*WHAT NEEDS TO BE DONE*:
Search the records for the string "left", then copy each line that has it.
INFORMATION SHOWN section start
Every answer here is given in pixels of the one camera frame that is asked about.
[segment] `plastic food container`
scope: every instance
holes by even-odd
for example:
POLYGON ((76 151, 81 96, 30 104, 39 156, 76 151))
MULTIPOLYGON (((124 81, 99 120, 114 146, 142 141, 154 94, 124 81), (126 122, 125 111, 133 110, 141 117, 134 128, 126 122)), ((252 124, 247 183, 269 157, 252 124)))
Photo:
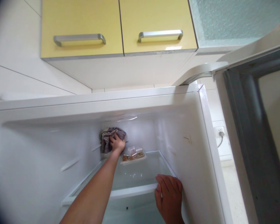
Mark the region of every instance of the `plastic food container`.
POLYGON ((143 149, 139 146, 132 146, 123 151, 120 164, 128 165, 144 159, 146 159, 146 154, 143 149))

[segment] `cabinet handle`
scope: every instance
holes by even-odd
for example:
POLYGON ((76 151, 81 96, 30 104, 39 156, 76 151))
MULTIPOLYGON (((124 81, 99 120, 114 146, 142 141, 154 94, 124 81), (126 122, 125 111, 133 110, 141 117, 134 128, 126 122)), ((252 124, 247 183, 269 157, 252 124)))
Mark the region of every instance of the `cabinet handle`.
POLYGON ((102 34, 81 34, 81 35, 64 35, 54 36, 54 42, 57 46, 62 47, 63 41, 79 41, 79 40, 102 40, 106 44, 106 39, 102 34))
POLYGON ((181 40, 183 37, 182 30, 162 30, 162 31, 151 31, 151 32, 141 32, 139 33, 139 43, 141 43, 142 38, 146 37, 160 37, 160 36, 177 36, 181 40))

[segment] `open refrigerator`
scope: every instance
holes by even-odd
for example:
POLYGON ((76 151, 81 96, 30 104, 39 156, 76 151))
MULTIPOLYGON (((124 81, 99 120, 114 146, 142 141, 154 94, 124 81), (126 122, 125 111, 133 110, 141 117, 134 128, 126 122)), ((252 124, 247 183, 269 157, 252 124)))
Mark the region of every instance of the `open refrigerator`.
POLYGON ((157 174, 183 184, 185 223, 233 223, 201 77, 216 80, 249 223, 280 223, 280 152, 259 79, 280 72, 280 25, 174 86, 0 102, 0 215, 58 223, 100 168, 99 133, 119 127, 142 162, 117 165, 103 223, 164 223, 157 174))

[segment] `human hand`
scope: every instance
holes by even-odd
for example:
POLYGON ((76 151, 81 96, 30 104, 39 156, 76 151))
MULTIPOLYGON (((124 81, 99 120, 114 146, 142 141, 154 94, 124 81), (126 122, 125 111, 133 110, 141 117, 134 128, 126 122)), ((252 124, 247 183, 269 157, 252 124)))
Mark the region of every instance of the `human hand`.
POLYGON ((176 177, 160 174, 156 180, 156 206, 165 223, 184 223, 181 216, 182 183, 176 177))
POLYGON ((112 146, 112 151, 120 155, 121 152, 124 150, 125 140, 121 140, 116 133, 114 134, 114 137, 115 139, 112 136, 110 136, 110 144, 112 146))

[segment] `cleaning cloth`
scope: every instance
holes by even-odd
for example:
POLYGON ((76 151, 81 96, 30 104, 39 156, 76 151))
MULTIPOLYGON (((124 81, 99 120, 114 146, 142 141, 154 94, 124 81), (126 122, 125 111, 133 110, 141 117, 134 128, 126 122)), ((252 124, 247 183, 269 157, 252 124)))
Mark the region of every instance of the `cleaning cloth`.
POLYGON ((114 137, 114 134, 117 134, 118 137, 123 140, 126 136, 126 132, 120 128, 106 128, 101 131, 100 133, 100 142, 101 142, 101 147, 100 147, 100 152, 101 154, 108 154, 109 152, 112 151, 112 146, 110 144, 110 136, 114 137))

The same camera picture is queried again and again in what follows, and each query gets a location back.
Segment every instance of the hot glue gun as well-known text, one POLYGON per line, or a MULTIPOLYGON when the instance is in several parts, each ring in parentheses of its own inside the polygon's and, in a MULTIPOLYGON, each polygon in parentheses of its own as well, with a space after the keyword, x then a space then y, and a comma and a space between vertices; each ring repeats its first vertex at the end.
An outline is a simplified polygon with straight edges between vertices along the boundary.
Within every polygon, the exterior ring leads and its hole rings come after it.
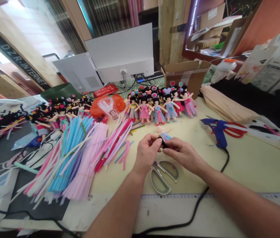
POLYGON ((200 121, 212 129, 212 134, 215 135, 217 141, 216 146, 220 149, 225 149, 227 147, 227 141, 224 135, 224 130, 227 128, 225 125, 227 122, 211 118, 205 118, 200 121))

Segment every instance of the silver scissors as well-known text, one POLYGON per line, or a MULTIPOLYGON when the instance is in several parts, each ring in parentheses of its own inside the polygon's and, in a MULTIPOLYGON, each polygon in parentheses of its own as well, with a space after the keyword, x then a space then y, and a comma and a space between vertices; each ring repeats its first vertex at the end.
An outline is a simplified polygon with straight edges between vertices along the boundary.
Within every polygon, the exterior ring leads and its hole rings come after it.
POLYGON ((152 186, 154 188, 154 190, 161 195, 168 195, 171 191, 172 188, 166 183, 166 181, 163 179, 162 174, 160 173, 159 169, 161 169, 164 173, 166 173, 173 181, 174 183, 177 183, 179 180, 179 170, 177 169, 177 167, 172 164, 171 162, 168 161, 159 161, 159 162, 154 162, 153 165, 151 166, 151 183, 152 186), (171 165, 171 167, 175 170, 176 175, 173 176, 172 173, 170 173, 165 167, 162 166, 162 164, 169 164, 171 165), (153 173, 155 173, 157 175, 157 177, 159 178, 159 180, 161 181, 161 183, 163 184, 163 186, 165 187, 164 191, 159 190, 156 185, 153 182, 153 173))

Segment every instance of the hand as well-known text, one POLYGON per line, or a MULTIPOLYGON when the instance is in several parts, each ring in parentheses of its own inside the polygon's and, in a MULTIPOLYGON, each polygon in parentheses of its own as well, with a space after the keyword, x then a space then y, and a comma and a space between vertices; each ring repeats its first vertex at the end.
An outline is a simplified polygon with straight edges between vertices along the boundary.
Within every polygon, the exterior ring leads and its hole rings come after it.
POLYGON ((165 143, 169 148, 163 149, 163 153, 174 158, 188 171, 200 176, 203 169, 208 166, 189 143, 176 137, 165 143))
POLYGON ((156 159, 157 152, 160 150, 162 139, 157 135, 147 134, 138 144, 136 162, 133 171, 143 178, 150 171, 156 159))

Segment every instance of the scissors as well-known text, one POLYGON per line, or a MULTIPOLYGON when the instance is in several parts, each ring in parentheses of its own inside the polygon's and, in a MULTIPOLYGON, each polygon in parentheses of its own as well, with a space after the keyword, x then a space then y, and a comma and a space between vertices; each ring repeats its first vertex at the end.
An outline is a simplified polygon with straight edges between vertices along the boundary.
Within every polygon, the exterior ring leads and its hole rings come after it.
POLYGON ((160 173, 159 169, 161 169, 164 173, 166 173, 174 181, 174 183, 178 182, 180 173, 179 173, 179 170, 177 169, 177 167, 174 164, 172 164, 171 162, 168 162, 168 161, 159 161, 159 162, 155 161, 153 163, 153 165, 151 166, 150 177, 151 177, 152 186, 158 194, 161 194, 161 195, 165 196, 165 195, 168 195, 172 191, 172 188, 163 179, 162 174, 160 173), (169 164, 175 170, 176 175, 173 176, 172 173, 170 173, 165 167, 162 166, 163 164, 169 164), (161 181, 161 183, 165 187, 164 191, 161 191, 160 189, 158 189, 156 187, 156 185, 154 184, 153 173, 155 173, 157 175, 157 177, 159 178, 159 180, 161 181))
MULTIPOLYGON (((238 126, 238 127, 242 127, 242 128, 246 128, 245 126, 241 125, 241 124, 238 124, 238 123, 235 123, 235 122, 226 122, 228 125, 233 125, 233 126, 238 126)), ((232 137, 235 137, 235 138, 241 138, 244 136, 244 134, 246 134, 247 132, 246 131, 242 131, 240 129, 236 129, 236 128, 231 128, 231 127, 227 127, 227 129, 224 130, 224 132, 232 137)))

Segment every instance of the white bottle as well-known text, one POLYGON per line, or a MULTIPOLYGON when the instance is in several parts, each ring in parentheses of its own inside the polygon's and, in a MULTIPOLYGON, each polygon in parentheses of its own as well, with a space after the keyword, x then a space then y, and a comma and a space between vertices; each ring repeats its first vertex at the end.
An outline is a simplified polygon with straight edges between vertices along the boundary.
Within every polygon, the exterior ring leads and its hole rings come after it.
POLYGON ((224 59, 219 65, 216 67, 216 71, 213 74, 212 79, 210 80, 212 83, 217 83, 224 77, 226 79, 231 79, 235 73, 233 70, 236 68, 236 60, 235 59, 224 59))

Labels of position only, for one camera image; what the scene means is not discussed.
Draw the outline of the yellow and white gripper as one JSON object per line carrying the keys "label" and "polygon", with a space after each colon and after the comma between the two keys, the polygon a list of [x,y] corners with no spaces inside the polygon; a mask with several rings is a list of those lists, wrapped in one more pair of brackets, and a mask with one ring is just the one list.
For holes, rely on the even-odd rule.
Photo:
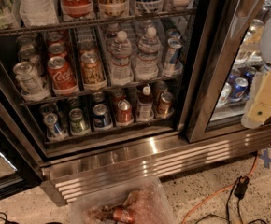
{"label": "yellow and white gripper", "polygon": [[241,124],[249,129],[264,125],[271,117],[271,69],[257,72],[252,80],[250,98],[246,102]]}

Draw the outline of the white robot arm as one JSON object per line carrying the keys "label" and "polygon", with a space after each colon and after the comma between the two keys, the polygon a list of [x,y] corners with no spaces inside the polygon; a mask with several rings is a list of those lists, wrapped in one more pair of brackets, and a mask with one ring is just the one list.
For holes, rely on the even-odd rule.
{"label": "white robot arm", "polygon": [[[271,17],[264,26],[260,52],[266,63],[271,64]],[[241,124],[250,129],[263,125],[271,117],[271,68],[257,73],[250,87],[250,98],[246,102]]]}

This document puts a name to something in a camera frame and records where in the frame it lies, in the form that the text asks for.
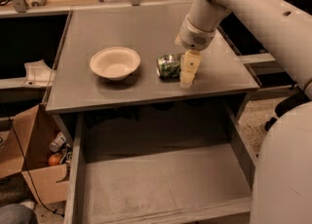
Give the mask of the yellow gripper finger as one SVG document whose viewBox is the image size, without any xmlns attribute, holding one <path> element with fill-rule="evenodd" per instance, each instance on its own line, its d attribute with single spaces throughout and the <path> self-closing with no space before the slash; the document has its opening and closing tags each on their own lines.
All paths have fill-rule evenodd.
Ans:
<svg viewBox="0 0 312 224">
<path fill-rule="evenodd" d="M 195 50 L 189 50 L 182 56 L 179 75 L 179 84 L 182 88 L 188 89 L 192 86 L 202 59 L 201 53 Z"/>
</svg>

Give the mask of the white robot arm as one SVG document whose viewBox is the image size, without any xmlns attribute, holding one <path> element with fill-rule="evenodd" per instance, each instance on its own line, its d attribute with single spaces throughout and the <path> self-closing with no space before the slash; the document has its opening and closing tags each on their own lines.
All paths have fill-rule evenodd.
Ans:
<svg viewBox="0 0 312 224">
<path fill-rule="evenodd" d="M 230 13 L 311 97 L 312 18 L 285 0 L 194 0 L 176 38 L 187 50 L 181 62 L 180 85 L 186 89 L 192 85 L 200 53 Z M 262 141 L 250 224 L 312 224 L 311 102 L 285 113 Z"/>
</svg>

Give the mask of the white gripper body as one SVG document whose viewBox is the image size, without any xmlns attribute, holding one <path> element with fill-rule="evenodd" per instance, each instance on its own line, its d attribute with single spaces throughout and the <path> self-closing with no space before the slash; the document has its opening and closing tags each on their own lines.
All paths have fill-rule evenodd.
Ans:
<svg viewBox="0 0 312 224">
<path fill-rule="evenodd" d="M 215 23 L 210 20 L 194 23 L 189 16 L 186 16 L 175 38 L 175 43 L 186 50 L 201 52 L 214 39 L 215 30 Z"/>
</svg>

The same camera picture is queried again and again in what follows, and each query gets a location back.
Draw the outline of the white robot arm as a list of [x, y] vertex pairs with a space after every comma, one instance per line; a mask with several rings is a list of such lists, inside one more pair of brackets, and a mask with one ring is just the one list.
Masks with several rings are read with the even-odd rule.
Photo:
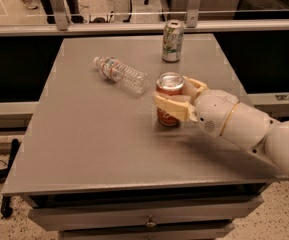
[[204, 133], [266, 159], [289, 177], [289, 121], [280, 122], [230, 93], [175, 72], [158, 77], [153, 97], [162, 113], [195, 123]]

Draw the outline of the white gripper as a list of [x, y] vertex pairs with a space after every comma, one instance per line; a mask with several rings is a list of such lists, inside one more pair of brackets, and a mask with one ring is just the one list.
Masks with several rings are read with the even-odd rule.
[[198, 121], [200, 130], [219, 137], [227, 118], [239, 103], [238, 98], [222, 90], [207, 90], [207, 85], [199, 80], [186, 76], [184, 80], [184, 95], [155, 93], [155, 105], [180, 121]]

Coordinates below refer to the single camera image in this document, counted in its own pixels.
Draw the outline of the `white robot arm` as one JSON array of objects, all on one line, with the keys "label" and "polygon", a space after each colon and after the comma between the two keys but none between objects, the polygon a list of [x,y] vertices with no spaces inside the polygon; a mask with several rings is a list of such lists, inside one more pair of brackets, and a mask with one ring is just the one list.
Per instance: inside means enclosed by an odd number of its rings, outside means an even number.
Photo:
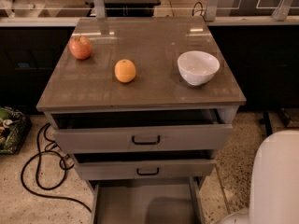
[{"label": "white robot arm", "polygon": [[215,224],[299,224],[299,132],[268,136],[253,164],[249,209]]}]

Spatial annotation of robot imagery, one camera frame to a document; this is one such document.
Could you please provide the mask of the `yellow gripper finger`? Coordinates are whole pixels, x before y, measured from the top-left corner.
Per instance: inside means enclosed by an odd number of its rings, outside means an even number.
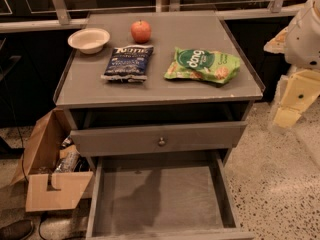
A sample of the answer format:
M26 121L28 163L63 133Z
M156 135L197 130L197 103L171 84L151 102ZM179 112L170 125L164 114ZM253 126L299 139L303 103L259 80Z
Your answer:
M284 94L273 119L282 128L292 127L320 95L320 72L303 69L287 80Z

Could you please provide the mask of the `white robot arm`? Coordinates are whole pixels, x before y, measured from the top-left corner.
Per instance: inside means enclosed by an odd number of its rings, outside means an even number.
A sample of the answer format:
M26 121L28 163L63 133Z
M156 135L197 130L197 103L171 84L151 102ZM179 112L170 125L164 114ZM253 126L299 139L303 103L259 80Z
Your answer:
M287 78L273 123L292 127L320 95L320 0L307 0L264 50L282 53L296 71Z
INFORMATION SHOWN section end
*YOUR RESPONSE*:
Could you please provide the mask of the `yellow gripper finger`? Coordinates are whole pixels, x before y, measured from the top-left corner.
Could you please provide the mask of the `white robot arm`? Coordinates are whole pixels, x before y, measured from the top-left corner.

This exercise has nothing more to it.